▸ DATA BLOCK:
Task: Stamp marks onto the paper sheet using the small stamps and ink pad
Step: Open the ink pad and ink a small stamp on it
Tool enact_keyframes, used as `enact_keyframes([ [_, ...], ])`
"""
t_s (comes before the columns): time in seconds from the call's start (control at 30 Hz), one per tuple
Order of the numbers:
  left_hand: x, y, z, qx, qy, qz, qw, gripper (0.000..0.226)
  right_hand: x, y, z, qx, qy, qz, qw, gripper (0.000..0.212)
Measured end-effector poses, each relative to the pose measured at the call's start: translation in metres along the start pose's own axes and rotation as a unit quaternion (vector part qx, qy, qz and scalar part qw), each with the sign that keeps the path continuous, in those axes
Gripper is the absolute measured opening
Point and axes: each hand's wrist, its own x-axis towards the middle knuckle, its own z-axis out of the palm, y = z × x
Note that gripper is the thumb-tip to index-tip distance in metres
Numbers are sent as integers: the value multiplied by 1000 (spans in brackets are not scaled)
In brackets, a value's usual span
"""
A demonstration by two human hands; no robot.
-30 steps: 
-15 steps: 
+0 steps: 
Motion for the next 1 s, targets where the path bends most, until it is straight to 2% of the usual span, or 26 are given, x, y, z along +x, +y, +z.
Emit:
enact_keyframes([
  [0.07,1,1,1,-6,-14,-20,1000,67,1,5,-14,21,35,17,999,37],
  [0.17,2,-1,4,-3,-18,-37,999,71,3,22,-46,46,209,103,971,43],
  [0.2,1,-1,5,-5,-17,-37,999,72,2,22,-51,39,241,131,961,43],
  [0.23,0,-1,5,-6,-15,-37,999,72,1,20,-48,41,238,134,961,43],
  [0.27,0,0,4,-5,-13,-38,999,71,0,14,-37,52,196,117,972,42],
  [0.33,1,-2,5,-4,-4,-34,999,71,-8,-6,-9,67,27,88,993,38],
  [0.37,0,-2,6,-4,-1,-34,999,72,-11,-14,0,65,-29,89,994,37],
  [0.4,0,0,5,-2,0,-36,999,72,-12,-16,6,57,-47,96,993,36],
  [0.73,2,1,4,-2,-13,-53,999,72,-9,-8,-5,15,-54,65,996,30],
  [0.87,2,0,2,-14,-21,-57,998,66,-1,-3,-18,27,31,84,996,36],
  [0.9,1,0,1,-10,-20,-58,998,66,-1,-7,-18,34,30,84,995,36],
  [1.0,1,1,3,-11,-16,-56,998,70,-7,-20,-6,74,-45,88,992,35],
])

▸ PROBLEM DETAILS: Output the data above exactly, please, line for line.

▸ RESULT:
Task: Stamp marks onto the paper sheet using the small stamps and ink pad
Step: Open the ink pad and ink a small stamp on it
Tool enact_keyframes, used as `enact_keyframes([ [_, ...], ])`
"""
t_s (comes before the columns): time in seconds from the call's start (control at 30 Hz), one per tuple
Order of the numbers:
  left_hand: x, y, z, qx, qy, qz, qw, gripper (0.000..0.226)
  right_hand: x, y, z, qx, qy, qz, qw, gripper (0.000..0.212)
Measured end-effector poses, each relative to the pose measured at the call's start: translation in metres along the start pose's own axes and rotation as a unit quaternion (vector part qx, qy, qz and scalar part qw), each with the sign that keeps the path continuous, in those axes
Gripper is the absolute measured opening
Point and axes: each hand's wrist, its own x-axis towards the middle knuckle, its own z-axis out of the palm, y = z × x
Note that gripper is the thumb-tip to index-tip distance in metres
Numbers are sent as integers: the value multiplied by 1000 (spans in brackets are not scaled)
In brackets, a value's usual span
"""
A demonstration by two human hands; no robot.
-30 steps: 
-15 steps: 
+0 steps: 
Motion for the next 1 s, targets where the path bends most, until it is straight to 2% of the usual span, or 26 are given, x, y, z along +x, +y, +z.
Emit:
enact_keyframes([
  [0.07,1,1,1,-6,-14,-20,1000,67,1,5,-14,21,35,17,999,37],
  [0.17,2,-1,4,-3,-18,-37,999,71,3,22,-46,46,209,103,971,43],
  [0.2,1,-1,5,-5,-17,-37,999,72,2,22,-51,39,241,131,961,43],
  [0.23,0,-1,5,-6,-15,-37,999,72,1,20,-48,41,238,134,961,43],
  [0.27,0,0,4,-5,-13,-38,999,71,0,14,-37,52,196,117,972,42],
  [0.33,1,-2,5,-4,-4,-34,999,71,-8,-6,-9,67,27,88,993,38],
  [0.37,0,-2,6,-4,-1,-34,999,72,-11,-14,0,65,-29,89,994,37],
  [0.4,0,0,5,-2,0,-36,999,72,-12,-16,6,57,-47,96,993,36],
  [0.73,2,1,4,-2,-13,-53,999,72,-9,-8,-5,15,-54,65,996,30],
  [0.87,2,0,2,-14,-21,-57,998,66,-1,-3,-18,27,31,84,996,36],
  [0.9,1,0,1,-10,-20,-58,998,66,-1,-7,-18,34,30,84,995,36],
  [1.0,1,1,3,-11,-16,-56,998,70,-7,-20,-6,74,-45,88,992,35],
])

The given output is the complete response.